[Start of Attachment]

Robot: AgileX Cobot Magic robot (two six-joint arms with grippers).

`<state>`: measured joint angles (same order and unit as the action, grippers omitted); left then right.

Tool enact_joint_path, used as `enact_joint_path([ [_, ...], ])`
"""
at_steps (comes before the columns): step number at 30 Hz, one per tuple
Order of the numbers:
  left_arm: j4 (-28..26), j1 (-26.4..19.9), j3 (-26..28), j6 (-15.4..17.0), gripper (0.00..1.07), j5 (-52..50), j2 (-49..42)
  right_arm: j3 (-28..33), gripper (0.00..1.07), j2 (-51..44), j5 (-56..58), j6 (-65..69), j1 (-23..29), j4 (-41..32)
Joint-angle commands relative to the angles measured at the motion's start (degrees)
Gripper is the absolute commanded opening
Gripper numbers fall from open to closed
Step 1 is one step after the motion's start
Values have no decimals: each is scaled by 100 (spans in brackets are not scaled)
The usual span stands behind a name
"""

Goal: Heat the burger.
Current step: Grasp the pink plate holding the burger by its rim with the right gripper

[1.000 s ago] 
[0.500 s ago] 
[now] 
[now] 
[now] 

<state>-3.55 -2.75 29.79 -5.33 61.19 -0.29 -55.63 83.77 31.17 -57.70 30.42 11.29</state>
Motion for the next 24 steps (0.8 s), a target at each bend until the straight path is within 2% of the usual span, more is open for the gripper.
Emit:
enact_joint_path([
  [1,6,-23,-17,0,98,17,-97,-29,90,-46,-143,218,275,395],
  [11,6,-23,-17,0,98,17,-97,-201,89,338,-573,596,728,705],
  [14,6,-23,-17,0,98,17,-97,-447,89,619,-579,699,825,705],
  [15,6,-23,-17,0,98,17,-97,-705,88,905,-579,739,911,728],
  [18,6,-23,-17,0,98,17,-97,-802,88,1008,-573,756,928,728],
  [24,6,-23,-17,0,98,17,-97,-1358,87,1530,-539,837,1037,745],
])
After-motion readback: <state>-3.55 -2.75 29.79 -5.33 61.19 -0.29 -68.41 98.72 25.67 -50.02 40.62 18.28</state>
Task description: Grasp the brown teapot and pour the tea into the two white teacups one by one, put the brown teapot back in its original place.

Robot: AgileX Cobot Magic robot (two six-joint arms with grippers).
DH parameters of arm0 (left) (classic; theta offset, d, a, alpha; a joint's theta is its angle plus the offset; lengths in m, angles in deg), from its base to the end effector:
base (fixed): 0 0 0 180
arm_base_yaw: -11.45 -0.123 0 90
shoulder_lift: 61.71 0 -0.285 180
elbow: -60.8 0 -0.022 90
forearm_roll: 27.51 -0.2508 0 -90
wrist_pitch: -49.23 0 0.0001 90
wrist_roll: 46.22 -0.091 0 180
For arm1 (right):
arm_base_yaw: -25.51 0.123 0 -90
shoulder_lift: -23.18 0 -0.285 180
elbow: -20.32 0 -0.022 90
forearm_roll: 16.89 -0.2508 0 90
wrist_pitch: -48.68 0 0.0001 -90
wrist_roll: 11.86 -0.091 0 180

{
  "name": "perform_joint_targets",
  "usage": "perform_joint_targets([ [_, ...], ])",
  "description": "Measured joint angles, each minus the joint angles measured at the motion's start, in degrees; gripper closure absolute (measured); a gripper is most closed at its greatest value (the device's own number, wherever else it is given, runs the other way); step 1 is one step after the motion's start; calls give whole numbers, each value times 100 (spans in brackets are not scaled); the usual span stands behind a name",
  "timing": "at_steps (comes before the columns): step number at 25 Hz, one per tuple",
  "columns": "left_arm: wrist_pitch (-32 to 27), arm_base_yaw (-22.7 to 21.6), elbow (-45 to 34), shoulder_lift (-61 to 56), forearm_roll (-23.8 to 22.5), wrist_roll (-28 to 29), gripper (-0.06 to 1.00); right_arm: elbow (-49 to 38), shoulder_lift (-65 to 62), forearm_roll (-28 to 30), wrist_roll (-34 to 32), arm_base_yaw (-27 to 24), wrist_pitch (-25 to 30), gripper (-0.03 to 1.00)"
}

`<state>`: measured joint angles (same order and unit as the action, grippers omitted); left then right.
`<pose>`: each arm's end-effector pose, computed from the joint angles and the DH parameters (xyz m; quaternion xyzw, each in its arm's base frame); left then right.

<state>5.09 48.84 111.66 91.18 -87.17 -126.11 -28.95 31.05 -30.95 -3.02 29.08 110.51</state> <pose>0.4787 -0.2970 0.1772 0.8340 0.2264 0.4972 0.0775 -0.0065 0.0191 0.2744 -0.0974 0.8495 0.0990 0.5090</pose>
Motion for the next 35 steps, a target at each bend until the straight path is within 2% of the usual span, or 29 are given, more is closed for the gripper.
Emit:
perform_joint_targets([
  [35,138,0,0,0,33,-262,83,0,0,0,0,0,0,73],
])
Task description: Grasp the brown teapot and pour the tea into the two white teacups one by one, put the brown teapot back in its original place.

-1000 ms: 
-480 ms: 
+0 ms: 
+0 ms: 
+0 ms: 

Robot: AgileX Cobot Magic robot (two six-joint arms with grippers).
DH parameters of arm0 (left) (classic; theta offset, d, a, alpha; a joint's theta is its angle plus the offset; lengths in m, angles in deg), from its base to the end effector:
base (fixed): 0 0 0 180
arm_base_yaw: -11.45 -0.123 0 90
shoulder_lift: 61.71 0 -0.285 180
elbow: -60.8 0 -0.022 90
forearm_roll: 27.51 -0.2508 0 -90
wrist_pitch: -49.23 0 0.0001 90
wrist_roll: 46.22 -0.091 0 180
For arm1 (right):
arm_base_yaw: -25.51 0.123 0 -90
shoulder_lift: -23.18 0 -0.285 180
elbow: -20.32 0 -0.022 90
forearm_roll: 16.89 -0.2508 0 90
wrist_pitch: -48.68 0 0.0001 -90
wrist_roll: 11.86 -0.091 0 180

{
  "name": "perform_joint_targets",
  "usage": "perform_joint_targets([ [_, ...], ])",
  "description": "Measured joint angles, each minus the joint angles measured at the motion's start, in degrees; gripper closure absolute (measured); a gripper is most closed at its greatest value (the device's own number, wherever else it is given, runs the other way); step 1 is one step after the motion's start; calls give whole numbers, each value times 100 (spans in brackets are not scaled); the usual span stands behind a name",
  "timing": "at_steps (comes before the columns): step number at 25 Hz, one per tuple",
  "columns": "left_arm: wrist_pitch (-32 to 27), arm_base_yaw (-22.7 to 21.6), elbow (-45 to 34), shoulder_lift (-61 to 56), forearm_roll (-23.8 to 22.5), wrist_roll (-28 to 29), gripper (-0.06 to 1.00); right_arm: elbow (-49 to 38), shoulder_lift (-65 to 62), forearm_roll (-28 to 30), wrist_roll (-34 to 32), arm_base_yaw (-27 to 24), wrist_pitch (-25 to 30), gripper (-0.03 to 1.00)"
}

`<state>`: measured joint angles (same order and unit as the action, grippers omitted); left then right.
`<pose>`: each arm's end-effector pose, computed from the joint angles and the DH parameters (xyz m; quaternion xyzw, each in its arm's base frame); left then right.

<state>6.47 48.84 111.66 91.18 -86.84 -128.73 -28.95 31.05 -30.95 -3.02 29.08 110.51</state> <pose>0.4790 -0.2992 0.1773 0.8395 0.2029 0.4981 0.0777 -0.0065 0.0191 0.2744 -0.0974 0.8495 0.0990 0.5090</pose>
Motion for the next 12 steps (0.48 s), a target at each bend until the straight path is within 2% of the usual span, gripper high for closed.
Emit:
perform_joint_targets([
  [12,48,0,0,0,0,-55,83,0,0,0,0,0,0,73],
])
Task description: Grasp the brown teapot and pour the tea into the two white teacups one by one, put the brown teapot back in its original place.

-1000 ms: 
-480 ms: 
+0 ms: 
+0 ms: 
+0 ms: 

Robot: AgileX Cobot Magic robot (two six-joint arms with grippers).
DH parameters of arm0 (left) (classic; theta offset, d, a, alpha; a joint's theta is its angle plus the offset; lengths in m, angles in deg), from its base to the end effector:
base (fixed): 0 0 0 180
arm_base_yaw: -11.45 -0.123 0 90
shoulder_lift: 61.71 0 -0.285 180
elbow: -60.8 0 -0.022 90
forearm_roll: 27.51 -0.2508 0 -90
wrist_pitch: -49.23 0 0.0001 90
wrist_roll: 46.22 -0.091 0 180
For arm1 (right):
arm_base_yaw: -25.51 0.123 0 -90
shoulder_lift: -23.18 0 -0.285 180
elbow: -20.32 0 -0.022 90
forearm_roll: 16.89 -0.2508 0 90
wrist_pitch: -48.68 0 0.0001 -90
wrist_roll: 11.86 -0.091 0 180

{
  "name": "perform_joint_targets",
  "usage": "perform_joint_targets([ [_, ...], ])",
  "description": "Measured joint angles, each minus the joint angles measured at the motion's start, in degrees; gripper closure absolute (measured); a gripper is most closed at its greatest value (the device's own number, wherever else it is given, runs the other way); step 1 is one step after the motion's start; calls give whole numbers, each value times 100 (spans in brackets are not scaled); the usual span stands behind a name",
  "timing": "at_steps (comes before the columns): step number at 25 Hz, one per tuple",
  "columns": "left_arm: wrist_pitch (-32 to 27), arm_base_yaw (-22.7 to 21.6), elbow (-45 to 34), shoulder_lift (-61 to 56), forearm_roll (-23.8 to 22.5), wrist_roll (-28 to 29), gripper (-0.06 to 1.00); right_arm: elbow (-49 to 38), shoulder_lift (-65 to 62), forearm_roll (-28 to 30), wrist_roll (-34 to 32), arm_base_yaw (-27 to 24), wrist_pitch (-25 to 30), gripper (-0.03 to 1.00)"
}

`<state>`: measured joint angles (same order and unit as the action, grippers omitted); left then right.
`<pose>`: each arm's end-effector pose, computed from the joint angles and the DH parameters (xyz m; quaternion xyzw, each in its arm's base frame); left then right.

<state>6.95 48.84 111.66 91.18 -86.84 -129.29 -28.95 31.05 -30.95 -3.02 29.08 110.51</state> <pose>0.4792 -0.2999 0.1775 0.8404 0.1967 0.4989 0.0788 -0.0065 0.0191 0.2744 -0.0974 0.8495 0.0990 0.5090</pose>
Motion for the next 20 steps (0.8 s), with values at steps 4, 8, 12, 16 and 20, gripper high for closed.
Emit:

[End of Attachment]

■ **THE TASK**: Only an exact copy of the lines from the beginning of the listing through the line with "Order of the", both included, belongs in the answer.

■ **ANSWER BOX**:
Robot: AgileX Cobot Magic robot (two six-joint arms with grippers).

`<state>`: measured joint angles (same order and unit as the action, grippers omitted); left then right.

Tool enact_joint_path, used as `enact_joint_path([ [_, ...], ])`
"""
at_steps (comes before the columns): step number at 30 Hz, one per tuple
Order of the numbers:

The exercise concludes with that.